Cinema em Cena: Por que vocês optaram pelo Jesuíta Barbosa para ser “a voz” de Torquato Neto?

Marcus Fernando: Não poderia ser uma voz típica de locutor, como um Othon Bastos ou um Paulo César Pereio. Não podíamos colocar um cara de 50, 60 anos para ser a voz do Torquato, se ele morreu com 28 anos. Tinha que ser uma pessoa que tenha mais ou menos a idade que ele tinha quando morreu. E que fosse nordestino, por causa do sotaque. O Jesuíta foi a primeira pessoa mais parecida com o que nós procurávamos. Versátil, ele abraçou realmente o personagem, de uma forma incrível.

Cinema em Cena: Por que alguém que não conhece Torquato Neto deve assistir a esse filme?

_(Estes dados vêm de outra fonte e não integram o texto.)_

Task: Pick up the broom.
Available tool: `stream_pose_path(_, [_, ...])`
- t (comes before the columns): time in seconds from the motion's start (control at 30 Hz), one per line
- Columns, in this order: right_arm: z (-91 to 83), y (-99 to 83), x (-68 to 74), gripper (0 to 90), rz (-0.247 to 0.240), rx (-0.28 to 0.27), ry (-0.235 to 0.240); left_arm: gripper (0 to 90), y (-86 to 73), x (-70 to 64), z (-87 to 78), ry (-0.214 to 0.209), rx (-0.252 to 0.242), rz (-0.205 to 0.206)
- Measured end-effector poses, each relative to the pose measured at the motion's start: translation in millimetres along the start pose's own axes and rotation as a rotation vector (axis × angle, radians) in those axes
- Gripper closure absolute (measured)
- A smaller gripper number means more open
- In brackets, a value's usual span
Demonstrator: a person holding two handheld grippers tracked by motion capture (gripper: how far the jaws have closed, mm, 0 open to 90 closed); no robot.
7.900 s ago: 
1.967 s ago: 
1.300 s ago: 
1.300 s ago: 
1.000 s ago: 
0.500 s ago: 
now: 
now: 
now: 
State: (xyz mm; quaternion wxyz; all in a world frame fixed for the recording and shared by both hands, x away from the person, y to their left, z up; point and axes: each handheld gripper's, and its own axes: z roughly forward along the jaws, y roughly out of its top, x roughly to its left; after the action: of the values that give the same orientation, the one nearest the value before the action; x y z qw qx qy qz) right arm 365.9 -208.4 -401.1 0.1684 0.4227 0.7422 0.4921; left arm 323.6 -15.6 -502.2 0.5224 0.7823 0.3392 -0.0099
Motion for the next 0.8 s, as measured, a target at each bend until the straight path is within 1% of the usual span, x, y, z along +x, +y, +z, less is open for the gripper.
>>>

Marcus Fernando: Pela força da poesia, porque Torquato acreditava nas possibilidades de transgressões, achava brechas. Teve uma vida muito intensa, então eu acho que é uma pessoa para nós prestarmos atenção.

Sobre o autor:

Alessandra Alves é jornalista com múltiplos interesses. Além do amor pelo cinema, pela música e pela literatura, também atua no jornalismo esportivo e na comunicação corporativa. Paulistana, corintiana, feminista e inimiga de fascistas, assina a coluna "Brasil em Cena", de entrevistas e reportagens sobre o cinema brasileiro contemporâneo.